Like an international sweat fest of nostalgic pleasure, Dengue Fever is better suited as a warmer-upper than a cold. With a gruff, garage-rock spangle slathered in funk, this L.A.-based band welds ’60s Cambodian pop to a surfboard and floats it out to sea. Founded in 2001 after a trip to Cambodia, Ethan and Zac Holtzman met a Cambodian-native lounge singer named Chhom Nimol, a star in her home country, who could sing and write songs in Khmer.
Recently returned from a tour of Southeast Asia (thanks to a State Department grant) that took the band to Cambodia, Laos and Vietnam, Dengue Fever uses its members’ varied influences, both musically and culturally, to fuse a thick-skinned, critically-resistant-to-all-forms-of-vaccination new style.
The most recent album by Dengue Fever, 2011’s Cannibal Courtship, blends a bilingual, almost Beirut-esque indie rock with thick horns and jungle funk. Electric Cambodia, a 2010 compilation curated by the band, allows them to dredge history and music from the past and re-present that era’s original tracks to a new wave of listeners.

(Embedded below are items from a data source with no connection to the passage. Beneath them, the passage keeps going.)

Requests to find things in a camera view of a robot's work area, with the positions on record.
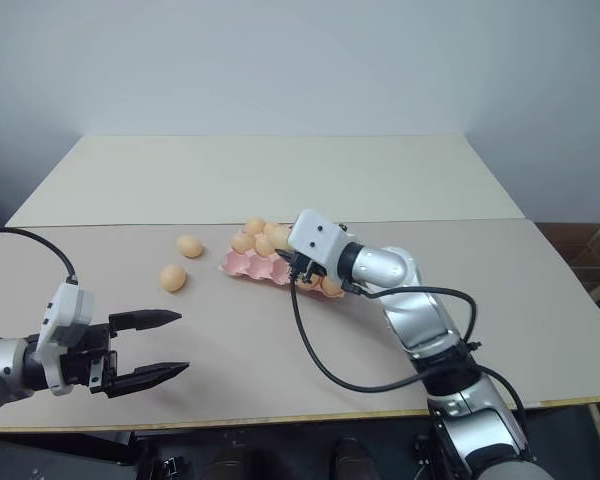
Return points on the pink egg carton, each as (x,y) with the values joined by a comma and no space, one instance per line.
(252,265)

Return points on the tan egg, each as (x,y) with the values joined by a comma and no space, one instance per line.
(189,246)
(276,234)
(242,242)
(264,246)
(254,226)
(173,278)
(330,289)

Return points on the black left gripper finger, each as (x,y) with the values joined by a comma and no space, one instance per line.
(150,375)
(145,319)

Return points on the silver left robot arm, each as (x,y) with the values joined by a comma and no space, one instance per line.
(0,362)

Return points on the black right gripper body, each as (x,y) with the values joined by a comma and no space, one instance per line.
(304,267)

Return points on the brown cardboard box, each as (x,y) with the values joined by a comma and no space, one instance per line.
(585,255)

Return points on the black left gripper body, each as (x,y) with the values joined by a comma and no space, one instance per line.
(87,350)

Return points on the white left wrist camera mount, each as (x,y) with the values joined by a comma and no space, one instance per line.
(67,305)

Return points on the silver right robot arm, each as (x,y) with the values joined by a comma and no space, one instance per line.
(430,320)

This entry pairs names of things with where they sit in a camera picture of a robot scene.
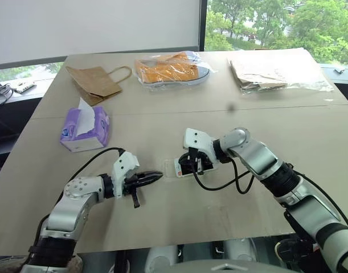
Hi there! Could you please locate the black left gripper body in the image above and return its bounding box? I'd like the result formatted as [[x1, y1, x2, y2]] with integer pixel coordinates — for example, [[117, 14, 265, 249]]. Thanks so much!
[[122, 174, 141, 209]]

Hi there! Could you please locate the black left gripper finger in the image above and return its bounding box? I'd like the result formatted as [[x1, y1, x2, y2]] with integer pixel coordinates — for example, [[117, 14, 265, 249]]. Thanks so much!
[[137, 170, 164, 179], [137, 177, 162, 187]]

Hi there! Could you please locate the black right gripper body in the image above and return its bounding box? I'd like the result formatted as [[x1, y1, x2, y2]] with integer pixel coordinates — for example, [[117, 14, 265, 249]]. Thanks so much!
[[187, 147, 215, 173]]

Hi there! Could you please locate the purple tissue box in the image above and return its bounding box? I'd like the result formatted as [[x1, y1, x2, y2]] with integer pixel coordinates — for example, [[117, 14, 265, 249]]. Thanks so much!
[[59, 106, 113, 154]]

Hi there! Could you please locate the white tissue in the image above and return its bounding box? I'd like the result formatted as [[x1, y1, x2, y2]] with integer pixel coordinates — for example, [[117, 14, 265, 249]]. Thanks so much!
[[76, 97, 96, 138]]

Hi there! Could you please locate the silver robot torso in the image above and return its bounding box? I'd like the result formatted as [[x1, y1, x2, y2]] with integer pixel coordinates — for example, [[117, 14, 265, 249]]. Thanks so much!
[[146, 237, 279, 273]]

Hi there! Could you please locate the orange canvas sneaker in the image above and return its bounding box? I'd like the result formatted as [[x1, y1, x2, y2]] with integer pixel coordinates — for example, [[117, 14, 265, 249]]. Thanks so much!
[[133, 52, 212, 85]]

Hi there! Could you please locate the clear plastic sneaker bag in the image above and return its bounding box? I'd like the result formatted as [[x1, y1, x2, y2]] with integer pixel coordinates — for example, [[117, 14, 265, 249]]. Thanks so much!
[[133, 51, 220, 93]]

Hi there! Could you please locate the stack of brown paper bags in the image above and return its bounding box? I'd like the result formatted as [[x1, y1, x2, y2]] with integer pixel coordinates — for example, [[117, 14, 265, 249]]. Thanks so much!
[[228, 59, 290, 92]]

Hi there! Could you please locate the dark rounded shape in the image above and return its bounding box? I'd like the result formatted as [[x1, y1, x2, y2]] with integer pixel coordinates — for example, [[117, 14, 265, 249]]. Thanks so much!
[[274, 238, 317, 268]]

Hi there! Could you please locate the clear bag of brown paper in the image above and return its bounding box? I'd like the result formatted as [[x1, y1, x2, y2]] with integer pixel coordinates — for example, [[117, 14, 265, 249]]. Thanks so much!
[[227, 57, 334, 97]]

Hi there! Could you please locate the white power strip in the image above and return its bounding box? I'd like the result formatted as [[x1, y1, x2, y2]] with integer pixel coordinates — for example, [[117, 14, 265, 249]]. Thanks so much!
[[12, 80, 37, 94]]

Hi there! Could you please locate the brown fuzzy cloth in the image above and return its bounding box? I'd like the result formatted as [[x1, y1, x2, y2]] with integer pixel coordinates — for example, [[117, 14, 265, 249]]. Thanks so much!
[[0, 254, 84, 273]]

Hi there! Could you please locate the white roller blind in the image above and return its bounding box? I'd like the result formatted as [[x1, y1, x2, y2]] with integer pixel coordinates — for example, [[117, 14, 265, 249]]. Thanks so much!
[[0, 0, 202, 67]]

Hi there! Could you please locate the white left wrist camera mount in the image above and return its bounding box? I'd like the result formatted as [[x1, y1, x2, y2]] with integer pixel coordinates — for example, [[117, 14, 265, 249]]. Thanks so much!
[[111, 151, 141, 198]]

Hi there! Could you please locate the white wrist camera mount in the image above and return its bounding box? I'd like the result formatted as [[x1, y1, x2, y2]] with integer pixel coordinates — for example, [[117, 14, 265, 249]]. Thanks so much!
[[111, 151, 141, 198], [182, 127, 220, 166]]

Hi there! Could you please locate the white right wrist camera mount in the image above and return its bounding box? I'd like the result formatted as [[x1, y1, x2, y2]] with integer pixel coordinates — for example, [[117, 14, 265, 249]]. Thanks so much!
[[182, 127, 220, 166]]

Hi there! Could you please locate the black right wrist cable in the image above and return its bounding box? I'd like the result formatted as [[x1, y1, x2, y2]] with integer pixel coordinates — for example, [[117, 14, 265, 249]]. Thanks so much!
[[192, 158, 256, 195]]

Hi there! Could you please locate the brown paper bag with handles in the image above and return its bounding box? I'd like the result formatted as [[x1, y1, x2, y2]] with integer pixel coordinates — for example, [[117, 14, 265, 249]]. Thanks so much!
[[65, 65, 133, 107]]

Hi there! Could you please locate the black right forearm cable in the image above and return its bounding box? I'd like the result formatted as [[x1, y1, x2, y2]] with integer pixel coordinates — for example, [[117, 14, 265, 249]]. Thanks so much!
[[299, 172, 348, 228]]

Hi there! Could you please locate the black window frame post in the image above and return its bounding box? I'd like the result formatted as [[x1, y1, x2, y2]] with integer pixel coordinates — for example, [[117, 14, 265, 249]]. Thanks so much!
[[197, 0, 209, 53]]

Secret Chiefs 3 founder Trey Spruance released Dengue Fever’s first album on his label, and members of both bands have collaborated on various projects. This is the first time the two bands have toured together, sharing a co-headline bill. Get there and infect yourself.
Secret Chiefs 3 and Dengue Fever play 8 pm Monday, Feb. 6, at WOW Hall; $13 adv., $15 door.